September 15 – “Gleason (2016).” After he is diagnosed with ALS, former professional football player Steve Gleason begins making a video diary for his unborn son, as he, his wife, and their friends and family work to raise money for ALS patients as his disease progresses. Q&A to follow with director Clay Tweel and subject Michel Varisco.
September 19 – “Audrie & Daisy (2016).” An urgent real-life drama that examines the ripple effects on families, friends, schools and communities when two underage young women find that sexual assault crimes against them have been caught on camera. Q&A to follow with directors Bonni Cohen and Jon Shenk.
September 20 – “The Witness (2015).” The name ‘Kitty Genovese’ became synonymous with apathy after news that she was stabbed to death while 38 witnesses did nothing. Fifty years later, her brother uncovers a lie that transformed his life, condemned a city and defined an era. Q&A to follow with director James D. Solomon.
September 21 – “Maya Angelou: And Still I Rise (2016)” Bob Hercules and Rita Coburn Whack’s unprecedented film celebrates Dr. Maya Angelou by weaving her words with rare and intimate archival photographs and videos from some of America’s most defining civil rights moments. Directed by Bob Hercules and Rita Coburn Whack.
September 22 – “Amanda Knox (2016).” A recounting of the infamous trial, conviction and eventual acquittal of Seattle native Amanda Knox for the 2007 murder of a British exchange student in Italy.
October 6 -” Zero Days (2016)” is a documentary focused on Stuxnet, a piece of self-
replicating computer malware that the U.S. and Israel unleashed to destroy a key part of an Iranian nuclear facility, and which ultimately spread beyond its intended target.

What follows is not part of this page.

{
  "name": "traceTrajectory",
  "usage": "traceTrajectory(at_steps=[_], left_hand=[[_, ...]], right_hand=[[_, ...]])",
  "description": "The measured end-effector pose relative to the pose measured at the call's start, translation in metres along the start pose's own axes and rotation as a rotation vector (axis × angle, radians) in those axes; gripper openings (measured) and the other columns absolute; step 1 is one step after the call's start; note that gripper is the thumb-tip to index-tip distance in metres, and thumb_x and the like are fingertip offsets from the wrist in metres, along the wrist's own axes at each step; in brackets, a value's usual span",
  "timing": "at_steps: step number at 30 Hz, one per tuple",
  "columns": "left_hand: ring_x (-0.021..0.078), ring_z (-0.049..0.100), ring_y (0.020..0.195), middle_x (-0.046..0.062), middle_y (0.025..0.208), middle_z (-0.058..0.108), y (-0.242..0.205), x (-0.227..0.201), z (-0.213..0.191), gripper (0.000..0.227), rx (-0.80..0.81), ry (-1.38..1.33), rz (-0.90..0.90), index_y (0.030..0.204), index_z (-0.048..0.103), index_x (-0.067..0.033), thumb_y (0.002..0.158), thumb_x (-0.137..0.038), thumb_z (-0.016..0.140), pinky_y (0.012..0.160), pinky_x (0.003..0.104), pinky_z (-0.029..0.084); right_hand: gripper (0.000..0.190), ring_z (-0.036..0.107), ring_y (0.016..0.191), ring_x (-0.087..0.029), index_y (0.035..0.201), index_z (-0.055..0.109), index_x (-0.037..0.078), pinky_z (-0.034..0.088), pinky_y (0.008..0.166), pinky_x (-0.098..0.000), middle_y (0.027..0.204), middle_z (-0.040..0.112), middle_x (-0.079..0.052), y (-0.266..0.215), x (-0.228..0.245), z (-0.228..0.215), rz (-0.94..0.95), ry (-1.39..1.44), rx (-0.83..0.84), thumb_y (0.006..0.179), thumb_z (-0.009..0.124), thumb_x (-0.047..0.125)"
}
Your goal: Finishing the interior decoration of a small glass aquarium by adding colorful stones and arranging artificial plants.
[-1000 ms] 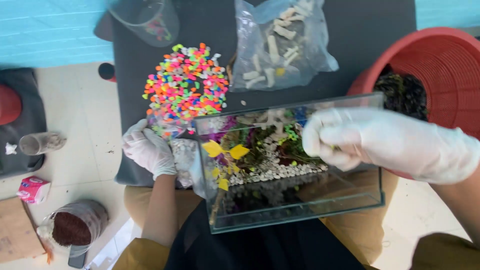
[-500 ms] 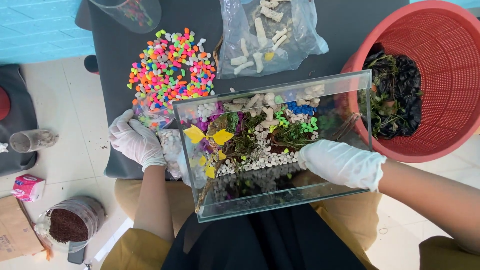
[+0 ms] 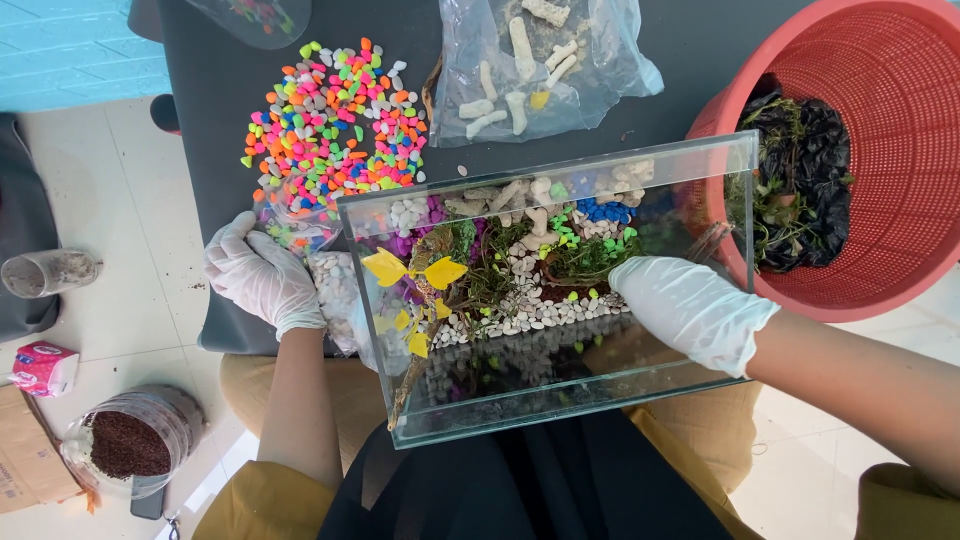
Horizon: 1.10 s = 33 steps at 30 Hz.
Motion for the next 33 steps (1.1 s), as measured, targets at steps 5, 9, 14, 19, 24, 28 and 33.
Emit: traceTrajectory(at_steps=[5,9,14,19,24,28,33], left_hand=[[0.0249,0.049,0.122,0.000,0.116,0.055,-0.001,-0.004,-0.003,0.019,-0.006,-0.008,0.002,0.114,0.063,-0.0189,0.103,-0.007,0.053,0.109,0.042,0.033],[0.0213,0.050,0.123,-0.002,0.116,0.056,-0.001,0.002,0.000,0.019,-0.006,-0.005,0.005,0.115,0.063,-0.0211,0.104,-0.010,0.052,0.109,0.040,0.033],[0.0230,0.050,0.122,-0.002,0.116,0.056,-0.001,-0.007,-0.003,0.020,-0.010,-0.010,-0.010,0.114,0.064,-0.0207,0.104,-0.009,0.051,0.110,0.040,0.034],[0.0238,0.049,0.122,-0.001,0.116,0.055,0.000,-0.005,-0.002,0.019,-0.005,-0.010,-0.010,0.114,0.063,-0.0197,0.104,-0.009,0.051,0.110,0.041,0.033],[0.0252,0.049,0.122,0.000,0.116,0.055,-0.001,-0.001,-0.001,0.019,0.005,-0.014,0.000,0.115,0.063,-0.0194,0.104,-0.009,0.051,0.110,0.042,0.033],[0.0239,0.049,0.122,-0.001,0.116,0.055,-0.001,-0.001,-0.001,0.018,0.002,-0.008,0.000,0.115,0.062,-0.0196,0.104,-0.009,0.052,0.110,0.042,0.033],[0.0228,0.048,0.123,-0.002,0.117,0.055,-0.002,-0.003,-0.003,0.018,0.007,-0.006,-0.007,0.115,0.062,-0.0208,0.105,-0.011,0.051,0.110,0.041,0.032]], right_hand=[[0.040,0.055,0.137,-0.017,0.135,0.067,0.016,0.035,0.122,-0.0335,0.141,0.065,-0.004,0.002,-0.001,0.006,-0.053,-0.119,-0.114,0.098,0.057,0.028],[0.041,0.053,0.139,-0.016,0.135,0.066,0.015,0.034,0.123,-0.0337,0.143,0.064,-0.004,0.024,0.028,0.000,-0.092,-0.177,-0.170,0.098,0.056,0.029],[0.044,0.051,0.141,-0.016,0.136,0.065,0.012,0.033,0.123,-0.0342,0.145,0.061,-0.005,0.031,0.029,0.002,-0.149,-0.297,-0.283,0.098,0.054,0.031],[0.046,0.048,0.143,-0.015,0.137,0.064,0.010,0.031,0.124,-0.0345,0.147,0.060,-0.005,0.012,-0.003,0.021,-0.188,-0.386,-0.363,0.098,0.053,0.032],[0.048,0.046,0.144,-0.015,0.138,0.063,0.008,0.030,0.124,-0.0348,0.149,0.058,-0.006,0.012,-0.015,0.029,-0.226,-0.472,-0.449,0.098,0.051,0.033],[0.050,0.044,0.146,-0.015,0.138,0.062,0.006,0.029,0.125,-0.0351,0.151,0.056,-0.006,0.012,-0.013,0.034,-0.264,-0.561,-0.539,0.098,0.050,0.034],[0.053,0.042,0.148,-0.014,0.139,0.061,0.005,0.027,0.125,-0.0354,0.153,0.054,-0.007,0.001,-0.016,0.035,-0.301,-0.653,-0.627,0.098,0.049,0.036]])
Point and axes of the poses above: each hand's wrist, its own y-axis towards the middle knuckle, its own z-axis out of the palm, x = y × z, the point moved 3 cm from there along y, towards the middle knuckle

Directed by Alex Gibney.
October 10 – “The Ivory Game (2016)” shows wildlife activists take on poachers in an effort to end illegal ivory trade in Africa. Directed by Richard Ladkani and Kief Davidson.
October 11 – “Do Not Resist (2016)” offers a stunning look at the current state of policing in America and a glimpse into the future. Directed by Craig Atkinson.
October 13 – “Newtown (2016)” takes a look at how the community of Newtown, Connecticut came together in the aftermath of the largest mass shooting of schoolchildren in American history. Q&A to follow with director Kim A. Snyder.
October 17 – “All Governments Lie (2016)” takes A look at the life and work of American journalist, I.F. Stone, who leads a one-man crusade against government deception. Q&A to follow with Directed by Fred Peabody.
October 18 – “Life, Animated (2016)” is a coming of age story about a boy and his family who overcame great challenges by turning Disney animated movies into a language to express love, loss, kinship and brotherhood. Q&A to follow with director Roger Ross Williams.
October 20 – “Music of Strangers (2015).” Cellist Yo-Yo Ma and other international artists of The Silk Road Project discuss their philosophies on music and culture. Q&A to follow with director Morgan Neville.
October 25 – “Fire at Sea (2016)” captures life on the Italian island of Lampedusa, a frontline in the European migrant crisis. Q&A to follow with director Gianfranco Rosi.
October 26 – “Jim: The James Foley Story (2016)” is an in-depth look at the life and work of American journalist James Foley, who was killed by ISIS terrorists in 2014. Directed by Brian Oakes.
October 27 – “National Bird (2016).” Drone whistleblower interviewed about borderless information gathering by the government. Directed by Sonia Kennebeck.
November 1 – “Solitary (2016)” takes an unprecedented look at life inside a supermax prison. Directed by Kristi Jacobson.
November 3 – “Marathon: The Patriots Day Bombing (2016)” A look at the inside story of the bombing of the Boston marathon and the aftermath of the terrorist attack from multiple perspectives from the immediate impact through to the present day. Directed by Ricki Stern and Annie Sundberg
November 10 – “Cameraperson (2016).” Cameraperson is both a moving glimpse into one filmmaker’s personal journey and a thoughtful examination of what it means to train a camera on the world. Q&A to follow with director Kirsten Johnson.